--- ACTIVITY ---
Across all the entries below, count each line that holds "pearl" and report the figure only.

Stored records
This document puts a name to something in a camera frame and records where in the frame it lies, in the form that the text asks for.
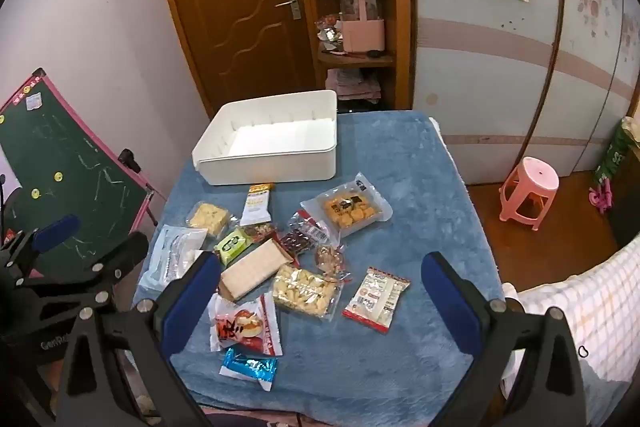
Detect brown wooden door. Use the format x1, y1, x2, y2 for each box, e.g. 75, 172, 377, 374
150, 0, 321, 118

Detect small green snack packet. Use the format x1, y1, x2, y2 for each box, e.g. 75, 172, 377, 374
214, 227, 253, 265

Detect red white snack packet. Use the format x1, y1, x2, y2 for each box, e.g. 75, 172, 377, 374
207, 292, 284, 357

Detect folded pink towels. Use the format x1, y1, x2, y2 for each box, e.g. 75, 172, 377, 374
325, 68, 383, 104

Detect mixed nut packet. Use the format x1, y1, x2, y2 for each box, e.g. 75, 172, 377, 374
245, 221, 279, 244

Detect blue plush blanket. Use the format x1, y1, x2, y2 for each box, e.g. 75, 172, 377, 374
132, 109, 505, 415

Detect wooden corner shelf unit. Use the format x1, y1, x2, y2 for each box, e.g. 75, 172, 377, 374
297, 0, 416, 112

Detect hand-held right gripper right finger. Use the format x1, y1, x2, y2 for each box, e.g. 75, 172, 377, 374
421, 251, 589, 427

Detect clear brown snack packet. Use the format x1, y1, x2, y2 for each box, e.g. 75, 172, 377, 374
314, 244, 353, 283

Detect white checkered cloth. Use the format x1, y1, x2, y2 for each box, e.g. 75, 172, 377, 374
502, 237, 640, 427

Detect silver door handle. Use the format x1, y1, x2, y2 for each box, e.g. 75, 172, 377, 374
274, 0, 302, 20

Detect black easel knob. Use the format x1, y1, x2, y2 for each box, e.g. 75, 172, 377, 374
118, 149, 142, 174

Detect shiny foil wrappers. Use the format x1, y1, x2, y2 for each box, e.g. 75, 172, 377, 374
315, 14, 343, 52

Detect pink toy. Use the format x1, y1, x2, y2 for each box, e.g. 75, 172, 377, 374
588, 179, 615, 210

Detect orange white oat bar packet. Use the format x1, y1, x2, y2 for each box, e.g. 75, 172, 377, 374
240, 183, 273, 227

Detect pink plastic stool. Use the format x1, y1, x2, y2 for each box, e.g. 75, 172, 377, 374
498, 157, 560, 232

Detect pink storage basket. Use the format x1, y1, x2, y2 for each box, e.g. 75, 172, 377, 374
340, 0, 386, 54

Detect fried tofu tray packet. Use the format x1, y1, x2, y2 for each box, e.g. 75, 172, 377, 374
300, 172, 394, 239

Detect yellow cracker packet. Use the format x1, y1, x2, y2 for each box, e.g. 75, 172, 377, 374
186, 202, 232, 239

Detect dark wooden cabinet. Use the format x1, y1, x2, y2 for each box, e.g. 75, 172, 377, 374
607, 177, 640, 248

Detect yellow puff snack packet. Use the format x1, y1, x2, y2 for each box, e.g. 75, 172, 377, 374
271, 263, 343, 320

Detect white red-trimmed snack packet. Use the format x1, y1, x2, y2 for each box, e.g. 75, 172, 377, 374
341, 267, 412, 335

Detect blue foil snack packet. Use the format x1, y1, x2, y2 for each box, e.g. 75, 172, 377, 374
220, 347, 278, 392

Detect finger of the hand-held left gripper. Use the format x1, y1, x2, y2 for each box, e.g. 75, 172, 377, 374
0, 214, 82, 288
10, 232, 150, 340

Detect green bag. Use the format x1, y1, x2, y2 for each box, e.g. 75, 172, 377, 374
593, 117, 636, 188

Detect white plastic storage bin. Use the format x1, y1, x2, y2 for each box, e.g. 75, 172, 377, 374
191, 89, 339, 186

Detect green chalkboard with pink frame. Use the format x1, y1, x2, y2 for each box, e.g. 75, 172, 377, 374
0, 68, 168, 280

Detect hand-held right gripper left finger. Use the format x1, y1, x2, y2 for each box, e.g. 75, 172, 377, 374
52, 251, 223, 427

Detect tan wafer packet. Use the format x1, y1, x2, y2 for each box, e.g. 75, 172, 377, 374
219, 238, 301, 303

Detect flowered sliding wardrobe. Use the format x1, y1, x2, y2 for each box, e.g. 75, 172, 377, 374
405, 0, 640, 185

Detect red date packet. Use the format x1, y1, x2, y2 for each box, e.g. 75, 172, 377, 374
277, 209, 331, 258

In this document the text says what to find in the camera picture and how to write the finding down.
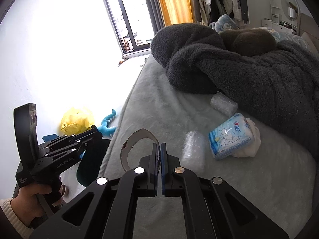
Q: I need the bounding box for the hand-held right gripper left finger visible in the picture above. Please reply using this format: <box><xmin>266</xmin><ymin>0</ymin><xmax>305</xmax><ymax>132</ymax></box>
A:
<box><xmin>29</xmin><ymin>142</ymin><xmax>160</xmax><ymax>239</ymax></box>

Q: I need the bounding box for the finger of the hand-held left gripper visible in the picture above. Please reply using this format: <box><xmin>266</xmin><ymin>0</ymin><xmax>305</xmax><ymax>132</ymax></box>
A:
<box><xmin>38</xmin><ymin>125</ymin><xmax>99</xmax><ymax>150</ymax></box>
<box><xmin>43</xmin><ymin>131</ymin><xmax>103</xmax><ymax>158</ymax></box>

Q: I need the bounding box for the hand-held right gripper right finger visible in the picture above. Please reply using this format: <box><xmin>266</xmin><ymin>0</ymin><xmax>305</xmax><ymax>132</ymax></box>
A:
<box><xmin>161</xmin><ymin>142</ymin><xmax>291</xmax><ymax>239</ymax></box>

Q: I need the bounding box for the black bin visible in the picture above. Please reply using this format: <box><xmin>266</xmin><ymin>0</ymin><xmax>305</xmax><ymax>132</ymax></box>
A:
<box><xmin>76</xmin><ymin>139</ymin><xmax>111</xmax><ymax>188</ymax></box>

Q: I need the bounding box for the brown cardboard tape core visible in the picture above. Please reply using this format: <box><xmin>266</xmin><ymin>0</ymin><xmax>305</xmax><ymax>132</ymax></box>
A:
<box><xmin>120</xmin><ymin>128</ymin><xmax>160</xmax><ymax>173</ymax></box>

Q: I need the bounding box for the person's left forearm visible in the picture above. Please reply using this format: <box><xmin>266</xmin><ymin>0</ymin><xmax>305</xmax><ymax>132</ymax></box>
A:
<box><xmin>0</xmin><ymin>198</ymin><xmax>34</xmax><ymax>239</ymax></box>

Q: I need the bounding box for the person's left hand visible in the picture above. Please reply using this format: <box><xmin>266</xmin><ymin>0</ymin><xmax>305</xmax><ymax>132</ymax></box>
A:
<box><xmin>11</xmin><ymin>183</ymin><xmax>64</xmax><ymax>230</ymax></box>

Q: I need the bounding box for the yellow plastic bag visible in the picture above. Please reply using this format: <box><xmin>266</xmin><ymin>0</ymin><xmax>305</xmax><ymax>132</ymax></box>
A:
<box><xmin>60</xmin><ymin>107</ymin><xmax>96</xmax><ymax>136</ymax></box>

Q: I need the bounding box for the blue plastic packet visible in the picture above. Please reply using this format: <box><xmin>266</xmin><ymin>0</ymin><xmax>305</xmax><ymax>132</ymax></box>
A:
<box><xmin>42</xmin><ymin>134</ymin><xmax>61</xmax><ymax>143</ymax></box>

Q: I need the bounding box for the blue dinosaur toy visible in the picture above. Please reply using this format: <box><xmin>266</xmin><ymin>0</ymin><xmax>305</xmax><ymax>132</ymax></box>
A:
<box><xmin>97</xmin><ymin>109</ymin><xmax>118</xmax><ymax>138</ymax></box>

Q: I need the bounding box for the clear bubble wrap piece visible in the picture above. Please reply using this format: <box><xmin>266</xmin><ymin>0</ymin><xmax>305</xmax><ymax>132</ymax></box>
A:
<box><xmin>181</xmin><ymin>130</ymin><xmax>206</xmax><ymax>171</ymax></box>
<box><xmin>210</xmin><ymin>92</ymin><xmax>239</xmax><ymax>117</ymax></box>

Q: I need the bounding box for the blue tissue pack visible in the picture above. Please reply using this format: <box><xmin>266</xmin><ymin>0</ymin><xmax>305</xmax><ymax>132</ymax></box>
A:
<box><xmin>209</xmin><ymin>113</ymin><xmax>255</xmax><ymax>161</ymax></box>

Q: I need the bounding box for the white cloth under tissues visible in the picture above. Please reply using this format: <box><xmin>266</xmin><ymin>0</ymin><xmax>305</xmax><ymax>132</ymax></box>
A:
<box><xmin>232</xmin><ymin>118</ymin><xmax>262</xmax><ymax>158</ymax></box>

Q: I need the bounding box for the dark grey fleece blanket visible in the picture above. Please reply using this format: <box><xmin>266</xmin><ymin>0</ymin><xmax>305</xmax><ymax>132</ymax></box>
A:
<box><xmin>151</xmin><ymin>23</ymin><xmax>319</xmax><ymax>155</ymax></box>

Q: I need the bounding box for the black framed window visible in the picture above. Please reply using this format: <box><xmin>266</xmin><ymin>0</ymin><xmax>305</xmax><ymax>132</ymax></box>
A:
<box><xmin>98</xmin><ymin>0</ymin><xmax>155</xmax><ymax>56</ymax></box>

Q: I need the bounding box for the brown plush cushion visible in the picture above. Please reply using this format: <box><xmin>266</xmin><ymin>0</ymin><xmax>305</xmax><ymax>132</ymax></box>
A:
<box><xmin>219</xmin><ymin>28</ymin><xmax>278</xmax><ymax>57</ymax></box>

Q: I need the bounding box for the blue white patterned quilt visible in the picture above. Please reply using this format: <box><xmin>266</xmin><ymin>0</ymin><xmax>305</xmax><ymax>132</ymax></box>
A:
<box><xmin>208</xmin><ymin>13</ymin><xmax>315</xmax><ymax>56</ymax></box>

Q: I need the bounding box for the grey curtain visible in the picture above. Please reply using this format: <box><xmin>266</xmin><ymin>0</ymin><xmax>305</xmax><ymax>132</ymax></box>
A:
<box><xmin>141</xmin><ymin>0</ymin><xmax>165</xmax><ymax>28</ymax></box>

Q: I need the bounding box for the yellow curtain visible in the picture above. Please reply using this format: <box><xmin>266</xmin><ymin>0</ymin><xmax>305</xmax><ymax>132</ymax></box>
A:
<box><xmin>153</xmin><ymin>0</ymin><xmax>195</xmax><ymax>27</ymax></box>

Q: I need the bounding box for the beige coat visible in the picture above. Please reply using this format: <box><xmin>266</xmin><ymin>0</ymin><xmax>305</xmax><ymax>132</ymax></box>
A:
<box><xmin>191</xmin><ymin>0</ymin><xmax>213</xmax><ymax>27</ymax></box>

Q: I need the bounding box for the white dresser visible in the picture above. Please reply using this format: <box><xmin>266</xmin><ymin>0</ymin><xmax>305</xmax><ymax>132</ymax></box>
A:
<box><xmin>261</xmin><ymin>17</ymin><xmax>298</xmax><ymax>34</ymax></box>

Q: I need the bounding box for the white jacket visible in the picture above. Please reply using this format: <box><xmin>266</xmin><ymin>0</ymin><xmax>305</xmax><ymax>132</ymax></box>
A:
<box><xmin>221</xmin><ymin>0</ymin><xmax>246</xmax><ymax>21</ymax></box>

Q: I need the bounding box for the grey garment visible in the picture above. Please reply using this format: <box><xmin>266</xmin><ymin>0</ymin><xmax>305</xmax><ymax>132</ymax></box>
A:
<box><xmin>234</xmin><ymin>0</ymin><xmax>250</xmax><ymax>26</ymax></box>

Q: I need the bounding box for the white desk organizer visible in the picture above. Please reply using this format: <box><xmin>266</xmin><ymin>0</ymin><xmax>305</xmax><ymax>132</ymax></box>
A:
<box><xmin>270</xmin><ymin>0</ymin><xmax>282</xmax><ymax>23</ymax></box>

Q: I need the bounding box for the beige pillow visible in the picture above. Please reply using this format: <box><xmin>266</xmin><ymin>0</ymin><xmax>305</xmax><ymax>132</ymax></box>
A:
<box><xmin>302</xmin><ymin>30</ymin><xmax>316</xmax><ymax>53</ymax></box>

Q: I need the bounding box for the white table lamp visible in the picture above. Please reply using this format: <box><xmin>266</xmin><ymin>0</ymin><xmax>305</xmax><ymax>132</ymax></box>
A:
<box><xmin>287</xmin><ymin>7</ymin><xmax>300</xmax><ymax>34</ymax></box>

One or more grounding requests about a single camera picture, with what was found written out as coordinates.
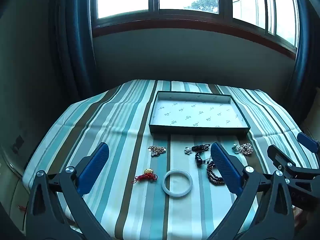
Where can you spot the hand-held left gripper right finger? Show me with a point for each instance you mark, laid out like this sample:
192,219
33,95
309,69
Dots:
222,165

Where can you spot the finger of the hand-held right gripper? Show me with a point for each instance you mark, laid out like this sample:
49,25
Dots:
307,141
280,158

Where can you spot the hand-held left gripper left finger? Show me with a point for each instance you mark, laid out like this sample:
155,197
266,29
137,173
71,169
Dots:
96,162

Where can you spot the round rhinestone pearl brooch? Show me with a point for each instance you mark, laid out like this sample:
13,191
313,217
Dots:
246,148

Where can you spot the pearl flower brooch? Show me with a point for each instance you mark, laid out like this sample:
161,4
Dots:
187,150

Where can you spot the green shallow cardboard box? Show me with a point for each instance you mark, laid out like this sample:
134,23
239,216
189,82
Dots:
197,112

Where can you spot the white jade bangle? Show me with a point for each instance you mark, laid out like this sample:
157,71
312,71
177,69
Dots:
165,187

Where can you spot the wooden furniture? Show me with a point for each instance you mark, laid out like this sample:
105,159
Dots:
312,120

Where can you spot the striped tablecloth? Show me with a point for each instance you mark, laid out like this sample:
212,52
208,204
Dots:
112,130

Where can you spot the dark blue curtain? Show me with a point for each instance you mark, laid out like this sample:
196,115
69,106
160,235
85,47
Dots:
75,42
303,67

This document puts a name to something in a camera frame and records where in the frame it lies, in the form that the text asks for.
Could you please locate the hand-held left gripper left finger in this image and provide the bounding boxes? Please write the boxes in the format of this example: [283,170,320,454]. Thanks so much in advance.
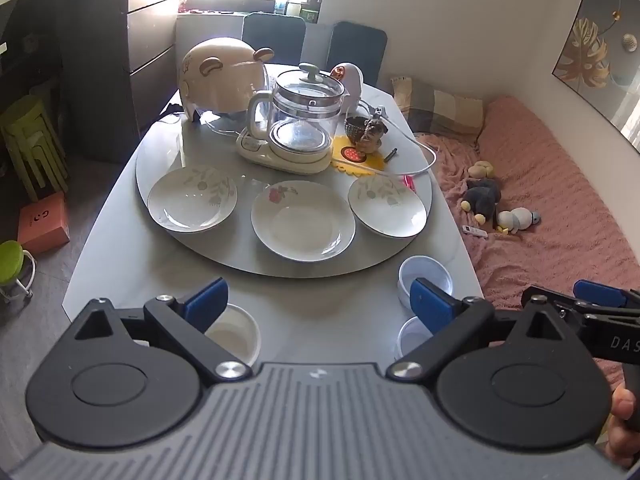
[74,277,253,381]

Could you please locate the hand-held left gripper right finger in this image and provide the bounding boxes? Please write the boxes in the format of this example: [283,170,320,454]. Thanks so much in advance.
[386,279,576,380]

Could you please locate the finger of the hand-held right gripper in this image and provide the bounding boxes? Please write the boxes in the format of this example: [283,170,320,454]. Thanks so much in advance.
[573,279,640,308]
[521,284,628,322]

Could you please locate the translucent plastic bowl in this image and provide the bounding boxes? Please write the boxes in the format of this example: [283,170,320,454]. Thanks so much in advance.
[395,316,441,361]
[398,255,455,308]

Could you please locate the white ceramic bowl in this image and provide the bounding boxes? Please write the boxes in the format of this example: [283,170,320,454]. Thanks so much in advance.
[205,302,262,368]

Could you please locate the white leaf pattern plate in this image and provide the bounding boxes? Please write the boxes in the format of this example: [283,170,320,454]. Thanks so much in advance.
[147,164,238,233]
[347,175,428,238]

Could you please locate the white flower pattern plate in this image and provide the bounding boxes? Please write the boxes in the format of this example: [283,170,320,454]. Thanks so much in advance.
[250,180,357,262]

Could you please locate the person's right hand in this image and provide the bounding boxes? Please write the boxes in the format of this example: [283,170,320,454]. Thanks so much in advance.
[606,384,640,472]

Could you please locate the grey round turntable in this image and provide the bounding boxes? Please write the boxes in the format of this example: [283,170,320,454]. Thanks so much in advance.
[135,77,435,278]

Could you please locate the white blue penguin plush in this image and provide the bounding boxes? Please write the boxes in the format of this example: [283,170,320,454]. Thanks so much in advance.
[496,207,542,235]

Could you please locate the pink blanket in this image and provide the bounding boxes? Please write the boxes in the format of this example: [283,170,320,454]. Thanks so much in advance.
[412,96,640,396]

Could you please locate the dark grey plush toy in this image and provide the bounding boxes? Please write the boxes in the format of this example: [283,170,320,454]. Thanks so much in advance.
[460,177,502,225]

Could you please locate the cream kettle base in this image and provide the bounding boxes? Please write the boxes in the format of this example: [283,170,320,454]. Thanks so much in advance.
[236,127,335,175]

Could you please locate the orange box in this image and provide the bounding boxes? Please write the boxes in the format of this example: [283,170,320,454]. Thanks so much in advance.
[17,191,71,251]

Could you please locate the brown figurine ornament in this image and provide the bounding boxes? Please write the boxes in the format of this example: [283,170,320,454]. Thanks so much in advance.
[344,114,390,153]

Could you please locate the green round stool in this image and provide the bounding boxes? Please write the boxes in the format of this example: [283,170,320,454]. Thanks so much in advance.
[0,240,37,303]

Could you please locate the checked pillow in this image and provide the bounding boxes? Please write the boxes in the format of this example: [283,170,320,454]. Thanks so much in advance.
[390,76,487,148]

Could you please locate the glass kettle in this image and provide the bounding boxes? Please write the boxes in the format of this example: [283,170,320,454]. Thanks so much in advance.
[248,62,349,158]

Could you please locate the white egg shaped device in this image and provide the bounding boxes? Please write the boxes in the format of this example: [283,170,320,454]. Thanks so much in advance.
[330,62,365,113]

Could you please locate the stack of green stools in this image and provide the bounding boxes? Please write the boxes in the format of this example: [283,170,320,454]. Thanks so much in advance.
[0,94,68,201]

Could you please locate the dark cabinet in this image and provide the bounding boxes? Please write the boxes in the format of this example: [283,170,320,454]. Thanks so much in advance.
[55,0,181,163]

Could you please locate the dark blue chair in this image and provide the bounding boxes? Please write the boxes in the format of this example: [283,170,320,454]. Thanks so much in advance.
[241,12,307,66]
[325,21,388,88]

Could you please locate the white cable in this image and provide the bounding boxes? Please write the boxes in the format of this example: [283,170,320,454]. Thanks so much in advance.
[332,100,440,179]

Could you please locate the leaf print wall poster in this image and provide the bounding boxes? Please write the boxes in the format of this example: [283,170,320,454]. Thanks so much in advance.
[551,0,640,156]

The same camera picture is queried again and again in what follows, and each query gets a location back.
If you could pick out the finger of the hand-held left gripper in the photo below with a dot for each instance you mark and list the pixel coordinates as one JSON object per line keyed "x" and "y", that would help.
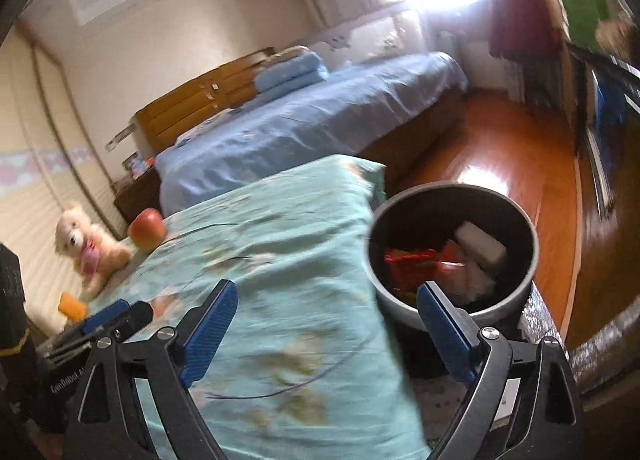
{"x": 107, "y": 315}
{"x": 135, "y": 320}

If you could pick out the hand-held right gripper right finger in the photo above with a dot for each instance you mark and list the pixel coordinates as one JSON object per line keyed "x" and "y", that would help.
{"x": 445, "y": 335}

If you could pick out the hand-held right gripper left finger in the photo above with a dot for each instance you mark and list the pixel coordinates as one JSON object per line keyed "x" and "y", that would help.
{"x": 210, "y": 335}

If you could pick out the orange foam fruit net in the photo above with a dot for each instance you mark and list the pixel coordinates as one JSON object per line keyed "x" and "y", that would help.
{"x": 74, "y": 307}

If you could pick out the grey round trash bin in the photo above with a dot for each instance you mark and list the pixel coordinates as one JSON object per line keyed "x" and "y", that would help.
{"x": 425, "y": 210}

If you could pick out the beige teddy bear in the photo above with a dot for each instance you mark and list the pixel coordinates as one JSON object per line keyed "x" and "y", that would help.
{"x": 75, "y": 235}

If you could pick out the red apple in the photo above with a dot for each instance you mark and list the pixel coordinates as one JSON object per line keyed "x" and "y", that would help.
{"x": 147, "y": 230}

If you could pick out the teal floral tablecloth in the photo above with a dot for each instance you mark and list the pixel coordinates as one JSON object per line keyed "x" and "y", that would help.
{"x": 300, "y": 265}

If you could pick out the dark wooden nightstand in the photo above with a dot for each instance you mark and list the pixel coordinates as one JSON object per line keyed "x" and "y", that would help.
{"x": 137, "y": 205}

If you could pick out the cream sliding door wardrobe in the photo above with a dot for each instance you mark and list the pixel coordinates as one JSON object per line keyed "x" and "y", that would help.
{"x": 30, "y": 115}

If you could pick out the wooden headboard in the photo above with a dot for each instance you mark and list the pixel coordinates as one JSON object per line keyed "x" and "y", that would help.
{"x": 200, "y": 105}

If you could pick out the bed with blue sheet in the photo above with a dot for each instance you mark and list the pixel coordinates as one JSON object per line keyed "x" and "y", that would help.
{"x": 310, "y": 125}

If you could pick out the folded blue quilt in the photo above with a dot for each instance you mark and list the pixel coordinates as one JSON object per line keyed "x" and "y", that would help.
{"x": 290, "y": 75}

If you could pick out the small beige pillow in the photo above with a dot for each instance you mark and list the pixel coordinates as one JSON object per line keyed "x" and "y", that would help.
{"x": 287, "y": 54}

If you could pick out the red coat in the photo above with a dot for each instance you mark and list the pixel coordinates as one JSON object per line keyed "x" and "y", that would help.
{"x": 517, "y": 20}

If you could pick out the beige plush toy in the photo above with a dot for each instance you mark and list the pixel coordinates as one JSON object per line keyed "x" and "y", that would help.
{"x": 615, "y": 35}

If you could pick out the green box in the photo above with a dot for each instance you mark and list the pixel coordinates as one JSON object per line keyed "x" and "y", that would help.
{"x": 582, "y": 10}

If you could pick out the photo frame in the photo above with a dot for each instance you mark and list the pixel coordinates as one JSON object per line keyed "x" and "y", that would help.
{"x": 132, "y": 164}

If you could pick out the wall switch panel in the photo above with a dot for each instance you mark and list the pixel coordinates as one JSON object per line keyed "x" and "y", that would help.
{"x": 119, "y": 137}

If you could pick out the grey bed guard rail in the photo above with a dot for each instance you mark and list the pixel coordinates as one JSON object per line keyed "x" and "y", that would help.
{"x": 360, "y": 35}

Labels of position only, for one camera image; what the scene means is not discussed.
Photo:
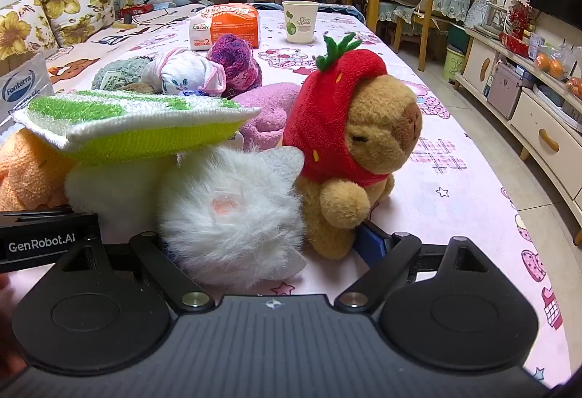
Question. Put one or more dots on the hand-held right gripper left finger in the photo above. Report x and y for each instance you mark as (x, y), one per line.
(154, 261)

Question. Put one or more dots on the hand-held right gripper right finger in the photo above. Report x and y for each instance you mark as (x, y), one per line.
(370, 245)

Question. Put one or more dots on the orange plush toy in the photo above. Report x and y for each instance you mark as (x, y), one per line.
(27, 175)

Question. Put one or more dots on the white fluffy plush toy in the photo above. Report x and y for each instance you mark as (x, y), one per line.
(227, 220)

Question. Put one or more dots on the beige sock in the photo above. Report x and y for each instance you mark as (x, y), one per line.
(363, 129)

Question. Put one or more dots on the green and white scrub cloth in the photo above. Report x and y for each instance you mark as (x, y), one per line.
(136, 129)

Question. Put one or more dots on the cardboard box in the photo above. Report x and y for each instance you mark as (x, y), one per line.
(22, 84)

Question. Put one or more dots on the lilac plush toy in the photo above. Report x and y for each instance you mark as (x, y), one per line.
(268, 111)

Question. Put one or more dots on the teal fuzzy sock ball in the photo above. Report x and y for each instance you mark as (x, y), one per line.
(132, 67)

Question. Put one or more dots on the white and pink sock bundle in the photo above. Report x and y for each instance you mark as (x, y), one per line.
(186, 73)

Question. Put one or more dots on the purple knitted sock ball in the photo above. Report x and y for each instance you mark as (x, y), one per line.
(236, 61)

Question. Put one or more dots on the green waste bin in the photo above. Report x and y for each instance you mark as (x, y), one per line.
(453, 63)

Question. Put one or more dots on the yellow floral cushion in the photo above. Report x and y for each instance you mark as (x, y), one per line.
(79, 9)
(18, 32)

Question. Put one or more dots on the cream cabinet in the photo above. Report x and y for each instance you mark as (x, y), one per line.
(545, 139)

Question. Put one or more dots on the silver case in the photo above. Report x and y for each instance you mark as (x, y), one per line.
(507, 88)

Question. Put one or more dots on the wooden chair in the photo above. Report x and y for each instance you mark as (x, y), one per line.
(409, 16)

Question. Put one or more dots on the paper cup with green print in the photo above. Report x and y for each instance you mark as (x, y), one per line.
(300, 23)

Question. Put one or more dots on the blue cushioned chair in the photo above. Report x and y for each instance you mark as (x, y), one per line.
(266, 7)
(341, 10)

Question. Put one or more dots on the orange and white snack bag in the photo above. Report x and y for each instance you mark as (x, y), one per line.
(232, 29)

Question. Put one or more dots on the red tin box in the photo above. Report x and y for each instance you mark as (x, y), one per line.
(514, 44)

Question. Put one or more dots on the bag of oranges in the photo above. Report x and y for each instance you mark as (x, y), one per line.
(548, 63)

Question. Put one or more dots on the red berry decoration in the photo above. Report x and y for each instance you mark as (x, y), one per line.
(520, 16)

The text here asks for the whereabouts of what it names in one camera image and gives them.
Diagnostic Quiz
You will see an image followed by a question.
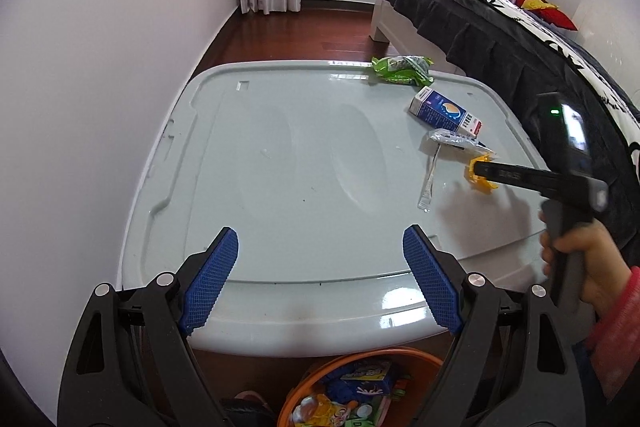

--- YOUR RESPONSE ---
2